In 2006, both police and community began to refocus. A new police commissioner was appointed, who led the Department in renewing their commitment to community cooperation, reinstituting the policies of the late 1990s. TenPoint, in turn, began to realize their mistakes and to return to the practices that made them successful in the first place. The results have begun to look promising: in 2008 there were 32 youth homicides, and in 2009 there were 23. At time of writing, 2010 is on pace for 32 youth homicides, though the rest of the year is yet to play out.
Further analysis, particularly from those who were key, active participants in the Boston Miracle—and witnessed its unraveling—needs to be written and studies. Pastors such as the Rev’ds. Bruce Wall, Eugene Rivers, Ray Hammond, John Borders, Miniard Culpepper, and others need to lauded… and heard.
QUESTIONS FOR REFLECTION AND DISCUSSION
1. What do you think of this article? From what you know, does it seem to be a fair depiction of the events of this period? Why or why not?
2. If the above is true, what valid principles does it suggest for responding to urban youth violence?
3. How is the undoing of the Boston Miracle to be explained?
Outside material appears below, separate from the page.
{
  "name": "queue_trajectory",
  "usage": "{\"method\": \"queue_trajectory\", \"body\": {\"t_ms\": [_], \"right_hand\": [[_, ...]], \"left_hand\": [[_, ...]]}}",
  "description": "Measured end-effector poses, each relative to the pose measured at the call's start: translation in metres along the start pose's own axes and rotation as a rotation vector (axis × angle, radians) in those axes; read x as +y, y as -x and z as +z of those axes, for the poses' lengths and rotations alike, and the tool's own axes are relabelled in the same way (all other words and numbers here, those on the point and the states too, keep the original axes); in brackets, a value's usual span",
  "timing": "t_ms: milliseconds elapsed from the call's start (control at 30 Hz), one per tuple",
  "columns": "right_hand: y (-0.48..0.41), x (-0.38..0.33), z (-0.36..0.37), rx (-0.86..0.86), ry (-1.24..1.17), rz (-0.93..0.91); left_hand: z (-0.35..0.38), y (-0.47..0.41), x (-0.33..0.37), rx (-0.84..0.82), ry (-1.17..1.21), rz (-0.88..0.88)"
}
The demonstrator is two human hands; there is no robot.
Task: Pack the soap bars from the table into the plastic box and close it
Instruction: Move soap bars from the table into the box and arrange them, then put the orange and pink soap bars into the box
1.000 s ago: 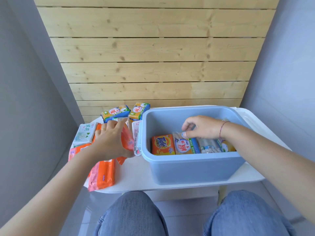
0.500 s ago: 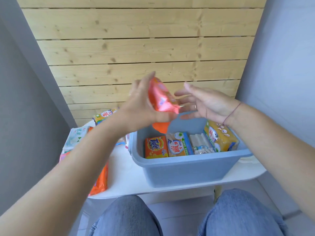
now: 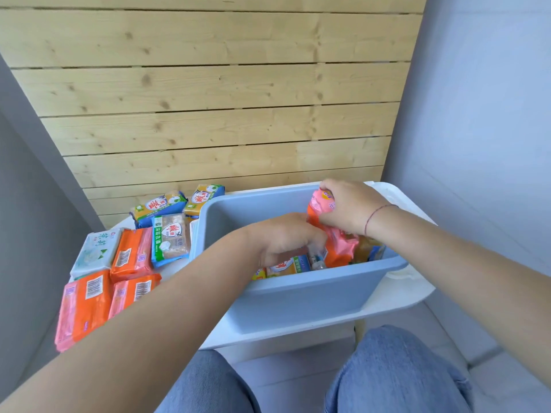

Who can help us do so?
4. How hard do you think it would be to replicate Operation Ceasefire's results in another city? What factors would be needed to ensure that such an attempt would be successful?
IMPLICATIONS
1. Effective youth violence prevention requires strong police-community trust and cooperation as well as effective policing tactics.
2. Police cannot do this alone. Negative constraints of youth violence are needed, but a positive reversal of a youthful culture of violence through positive development programs are more long-term effective.
3. Successful interventions must be carefully maintained in the long run so that their results do not wear off.
SOURCES
Winship, Christopher and Jenny Berrien. (1999) "Boston Cops and Black Churches." Public Interest, 52-68.
Braga, Anthony A, David Hureau and Christopher Winship. (2008) "Losing Faith? Police, Black Churches, and the Resurgence of Youth Violence in Boston." Ohio State Law Journal, 141-172.
Braga, Anthony A., and Christopher Winship. "Creating an Effective Foundation to Prevent Youth Violence: Lessons Learned from Boston in the 1990s." Rappaport Institute Policy Brief PB-2005-5 (September 26, 2005)
Braga, Anthony A., David M. Kennedy, Anne M. Piehl and Elin J. Waring. "Reducing Gun Violence: The Boston Gun Project’s Operation Ceasefire" National Institute of Justice, September 2001.
Braga, Anthony A., and Christopher Winship. "Partnership, accountability and innovation: clarifying Boston's experience with pulling levers," in Police Innovations: Contrasting Perspectives. Weisburd, David and Anthony A. Braga, eds. Cambridge University Press, 2006.